COSA È
È una dichiarazione che consente all’erede di non pagare i debiti ereditari e i legati oltre il valore dei beni a lui pervenuti in eredità.
In alcuni casi l'accettazione beneficiata è obbligatoria, in particolare devono accettare con beneficio d'inventario:
- i minori o gli interdetti (art. 471 c.c.);
- i minori emancipati o gli inabilitati (art. 472 c.c.);
- le persone giuridiche, le associazioni, fondazioni e gli enti non riconosciuti, escluse, però, le società commerciali (art. 473 c.c.).
Per accettare con beneficio di inventario in nome e per conto di minori, gli interdetti, i minori emancipati, gli inabilitati e i beneficiari di amministrazione di sostergno è necessaria la preventiva autorizzazione da parte del Giudice Tutelare del Tribunale dell’ultimo domicilio del soggetto interessato. In tutti gli altri casi l'accettazione beneficiata è facoltativa.
CHI
- Soggetti chiamati all’eredità (potenziali eredi);
- il genitore, in nome e per conto di minori;
- il tutore, in nome e per conto di interdetti;
- il curatore, in nome e per conto di inabilitati;
- l'amministratore di sostegno, in nome e per conto di beneficiari di amministrazione di sostegno.
Per il genitore, tutore, curatore e amministratore di sostegno è necessaria la preventiva autorizzazione del Giudice tutelare del luogo di residenza del minore o del tutore.
È possibile presentare una domanda unica per ogni grado di parentela (es. tutti i fratelli insieme).

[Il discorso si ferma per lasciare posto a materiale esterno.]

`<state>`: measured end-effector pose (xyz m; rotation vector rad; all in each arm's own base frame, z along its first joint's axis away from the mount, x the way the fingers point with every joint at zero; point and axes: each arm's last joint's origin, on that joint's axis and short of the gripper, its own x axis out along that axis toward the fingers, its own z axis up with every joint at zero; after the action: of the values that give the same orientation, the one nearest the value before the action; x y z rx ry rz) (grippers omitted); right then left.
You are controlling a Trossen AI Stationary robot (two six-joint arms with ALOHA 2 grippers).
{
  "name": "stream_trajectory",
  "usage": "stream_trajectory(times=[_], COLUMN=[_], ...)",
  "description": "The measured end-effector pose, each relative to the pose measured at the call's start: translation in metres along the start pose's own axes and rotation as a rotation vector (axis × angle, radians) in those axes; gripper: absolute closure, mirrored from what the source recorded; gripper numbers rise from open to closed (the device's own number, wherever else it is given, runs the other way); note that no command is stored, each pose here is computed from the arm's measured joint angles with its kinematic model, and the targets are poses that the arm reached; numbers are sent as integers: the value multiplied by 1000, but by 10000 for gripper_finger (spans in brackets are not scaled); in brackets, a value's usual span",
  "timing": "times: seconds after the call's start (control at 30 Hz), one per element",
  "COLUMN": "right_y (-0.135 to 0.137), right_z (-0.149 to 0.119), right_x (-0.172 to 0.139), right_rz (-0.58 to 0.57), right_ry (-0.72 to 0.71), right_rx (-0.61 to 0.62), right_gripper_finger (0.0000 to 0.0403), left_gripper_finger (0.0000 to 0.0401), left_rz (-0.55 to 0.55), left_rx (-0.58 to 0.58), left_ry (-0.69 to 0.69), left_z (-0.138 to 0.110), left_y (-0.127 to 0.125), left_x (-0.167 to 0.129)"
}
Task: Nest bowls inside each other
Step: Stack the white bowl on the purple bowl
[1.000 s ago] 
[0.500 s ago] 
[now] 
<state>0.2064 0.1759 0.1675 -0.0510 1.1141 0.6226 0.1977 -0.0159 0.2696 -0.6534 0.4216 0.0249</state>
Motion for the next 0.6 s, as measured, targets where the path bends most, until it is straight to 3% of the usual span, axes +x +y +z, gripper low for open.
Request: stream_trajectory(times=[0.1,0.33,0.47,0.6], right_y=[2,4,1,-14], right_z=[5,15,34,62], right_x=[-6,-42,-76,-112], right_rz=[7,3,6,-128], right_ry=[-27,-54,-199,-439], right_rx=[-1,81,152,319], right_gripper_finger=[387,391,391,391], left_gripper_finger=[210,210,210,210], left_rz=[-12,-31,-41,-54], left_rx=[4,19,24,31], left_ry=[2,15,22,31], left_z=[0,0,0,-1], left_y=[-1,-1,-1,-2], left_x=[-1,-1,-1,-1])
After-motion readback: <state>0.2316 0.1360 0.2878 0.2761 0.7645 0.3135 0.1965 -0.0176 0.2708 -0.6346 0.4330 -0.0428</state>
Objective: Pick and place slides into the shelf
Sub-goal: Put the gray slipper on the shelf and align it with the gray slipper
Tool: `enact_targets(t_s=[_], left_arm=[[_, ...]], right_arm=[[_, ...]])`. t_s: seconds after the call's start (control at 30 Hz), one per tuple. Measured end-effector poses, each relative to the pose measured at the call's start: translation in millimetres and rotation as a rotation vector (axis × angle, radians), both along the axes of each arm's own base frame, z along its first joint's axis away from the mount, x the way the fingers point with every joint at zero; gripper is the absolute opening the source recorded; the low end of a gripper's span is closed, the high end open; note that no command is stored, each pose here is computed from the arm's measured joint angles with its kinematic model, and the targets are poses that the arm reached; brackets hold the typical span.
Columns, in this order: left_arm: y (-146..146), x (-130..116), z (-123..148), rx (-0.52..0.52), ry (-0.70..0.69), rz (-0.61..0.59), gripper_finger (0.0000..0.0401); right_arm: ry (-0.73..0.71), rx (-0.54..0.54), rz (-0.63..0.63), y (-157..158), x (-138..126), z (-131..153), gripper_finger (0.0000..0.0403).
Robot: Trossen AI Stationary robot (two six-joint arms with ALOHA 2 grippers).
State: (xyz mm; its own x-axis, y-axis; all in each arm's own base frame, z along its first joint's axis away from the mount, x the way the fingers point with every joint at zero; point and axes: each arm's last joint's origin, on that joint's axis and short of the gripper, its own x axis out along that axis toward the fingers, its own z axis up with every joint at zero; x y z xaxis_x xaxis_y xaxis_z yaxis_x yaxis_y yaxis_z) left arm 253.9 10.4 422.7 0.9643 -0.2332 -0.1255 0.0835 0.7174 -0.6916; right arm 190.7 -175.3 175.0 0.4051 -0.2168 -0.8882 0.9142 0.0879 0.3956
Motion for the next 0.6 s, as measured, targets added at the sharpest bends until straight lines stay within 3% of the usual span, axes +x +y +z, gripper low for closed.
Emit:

È necessario che ciascun interessato si presenti personalmente.
DOVE
Tribunale Ordinario di Bergamo, Via Borfuro, n. 11/B
Funzionario responsabile: Dott.ssa Graziella Lo Iacono
Ubicazione: Stanza n. 322, terzo piano
Tel: 035/4120896
N.B.: Per accedere al servizio è necessario prenotare un appuntamento online sulla pagina dedicata del sito web istituzionale del Tribunale di Bergamo: prenotazione presso la cancelleria volontaria giurisdizione - successioni - accettazioni con beneficio d'inventario. Per effettuare la prenotazione, selezionare il tasto sottostante:
Si osserva che:
- La dichiarazione si effettua presso la Cancelleria della Volontaria Giurisdizione del Tribunale del circondario dove aveva l’ultimo domicilio il defunto;
- La dichiarazione può essere effettuata anche presso qualsiasi ufficio notarile a prescindere dal domicilio;
- La richiesta di autorizzazione per il soggetto incapace (minore, interdetto o inabilitato) si effettua presso il Tribunale del circondario dove risiede il soggetto.
COSA OCCORRE
- Fotocopia del codice fiscale dell’accettante, del defunto e dell’eventuale persona per la quale si interviene;
- Documento di identità dello/gli accettante/i, del defunto e dell’eventuale persona per la quale si interviene;
- Copia del testamento, se esistente;
- Certificato di morte rilasciato dal comune di residenza;
- Se l’accettazione è in nome e per conto di un soggetto incapace (minori, interdetti, inabilitati o beneficiari di amministrazione di sostegno), copia autentica dell’autorizzazione del Giudice Tutelare competente.
QUANTO COSTA
- N. 2 marche da bollo da € 16,00;
- N. 1 marca da bollo da € 11,80;
- Imposta di trascrizione da € 294,00 da pagare tramite F24 fornito dalla Cancelleria (in prossimità dell'appuntamento, l'ufficio contatterà l'utente fornendo lo stesso F24, che dovrà essere consegnato in Tribunale già pagato e stampigliato (banca/posta) al momento dell'atto).